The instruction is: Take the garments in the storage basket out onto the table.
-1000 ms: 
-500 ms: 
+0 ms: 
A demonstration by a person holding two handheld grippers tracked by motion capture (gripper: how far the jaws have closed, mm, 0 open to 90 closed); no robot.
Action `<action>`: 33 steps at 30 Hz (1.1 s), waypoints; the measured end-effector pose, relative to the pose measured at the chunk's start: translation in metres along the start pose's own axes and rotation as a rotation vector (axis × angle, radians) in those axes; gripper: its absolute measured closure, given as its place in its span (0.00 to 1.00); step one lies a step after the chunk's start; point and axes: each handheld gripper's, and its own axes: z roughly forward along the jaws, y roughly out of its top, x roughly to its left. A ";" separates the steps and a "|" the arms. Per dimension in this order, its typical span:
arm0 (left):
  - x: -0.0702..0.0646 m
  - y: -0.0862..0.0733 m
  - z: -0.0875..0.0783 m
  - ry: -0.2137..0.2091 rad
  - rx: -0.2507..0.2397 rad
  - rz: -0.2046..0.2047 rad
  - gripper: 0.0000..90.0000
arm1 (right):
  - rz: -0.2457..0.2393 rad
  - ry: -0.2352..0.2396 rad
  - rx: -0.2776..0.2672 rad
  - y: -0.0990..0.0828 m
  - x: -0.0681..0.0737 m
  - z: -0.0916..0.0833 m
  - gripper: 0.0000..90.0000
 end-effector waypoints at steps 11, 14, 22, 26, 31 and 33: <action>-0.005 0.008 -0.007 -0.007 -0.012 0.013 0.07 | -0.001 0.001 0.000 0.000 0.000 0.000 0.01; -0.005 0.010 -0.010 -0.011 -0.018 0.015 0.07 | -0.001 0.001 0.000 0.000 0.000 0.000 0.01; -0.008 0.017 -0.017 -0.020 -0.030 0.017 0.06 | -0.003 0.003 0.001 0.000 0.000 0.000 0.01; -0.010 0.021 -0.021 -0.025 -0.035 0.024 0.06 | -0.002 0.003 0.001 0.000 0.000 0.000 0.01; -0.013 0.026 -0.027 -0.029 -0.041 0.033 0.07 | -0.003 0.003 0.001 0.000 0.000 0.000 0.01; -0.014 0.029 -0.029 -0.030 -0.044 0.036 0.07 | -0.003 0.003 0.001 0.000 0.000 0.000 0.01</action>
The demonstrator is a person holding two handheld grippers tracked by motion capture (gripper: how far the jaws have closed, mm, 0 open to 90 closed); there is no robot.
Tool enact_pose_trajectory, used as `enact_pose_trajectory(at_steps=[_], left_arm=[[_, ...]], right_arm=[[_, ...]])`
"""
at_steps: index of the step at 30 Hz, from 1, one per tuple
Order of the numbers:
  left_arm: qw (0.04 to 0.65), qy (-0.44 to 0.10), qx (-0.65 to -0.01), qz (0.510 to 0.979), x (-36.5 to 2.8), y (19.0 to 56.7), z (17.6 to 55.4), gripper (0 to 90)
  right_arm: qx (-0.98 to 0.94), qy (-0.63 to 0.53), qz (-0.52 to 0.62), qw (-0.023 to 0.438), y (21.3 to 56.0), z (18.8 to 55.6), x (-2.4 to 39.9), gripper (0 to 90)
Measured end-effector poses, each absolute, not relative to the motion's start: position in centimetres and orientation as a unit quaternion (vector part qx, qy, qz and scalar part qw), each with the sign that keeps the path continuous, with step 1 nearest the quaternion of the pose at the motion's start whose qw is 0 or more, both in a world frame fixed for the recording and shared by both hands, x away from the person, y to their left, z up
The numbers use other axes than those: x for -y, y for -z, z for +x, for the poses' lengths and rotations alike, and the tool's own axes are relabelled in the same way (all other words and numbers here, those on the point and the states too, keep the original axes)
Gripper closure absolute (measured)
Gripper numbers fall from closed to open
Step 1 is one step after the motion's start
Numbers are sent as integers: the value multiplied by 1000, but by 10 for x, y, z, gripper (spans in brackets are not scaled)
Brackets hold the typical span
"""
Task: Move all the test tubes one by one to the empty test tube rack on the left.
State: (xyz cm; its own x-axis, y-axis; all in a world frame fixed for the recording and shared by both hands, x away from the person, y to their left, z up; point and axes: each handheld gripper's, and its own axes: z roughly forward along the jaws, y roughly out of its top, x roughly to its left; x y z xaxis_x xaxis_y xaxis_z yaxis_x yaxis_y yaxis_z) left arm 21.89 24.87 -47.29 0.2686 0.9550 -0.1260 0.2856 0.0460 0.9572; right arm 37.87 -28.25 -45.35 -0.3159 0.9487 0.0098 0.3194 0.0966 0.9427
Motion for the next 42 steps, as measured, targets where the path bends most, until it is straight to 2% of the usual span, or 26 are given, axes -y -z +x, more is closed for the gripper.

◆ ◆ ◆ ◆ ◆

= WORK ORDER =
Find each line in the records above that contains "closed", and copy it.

= ANSWER TO THIS EXERCISE =
A demonstration by a person holding two handheld grippers tracked by motion capture (gripper: how far the jaws have closed, mm, 0 open to 90 closed); no robot.
The demonstrator is a person holding two handheld grippers tracked by motion capture (gripper: how far the jaws have closed, mm, 0 open to 90 closed); there is no robot.
Gripper numbers fall from closed to open
Motion for the next 42 steps, as measured, targets where the path bends most, until it is straight to 2% of the usual span, or 26 are given, axes -y -z +x, more is closed for the gripper.

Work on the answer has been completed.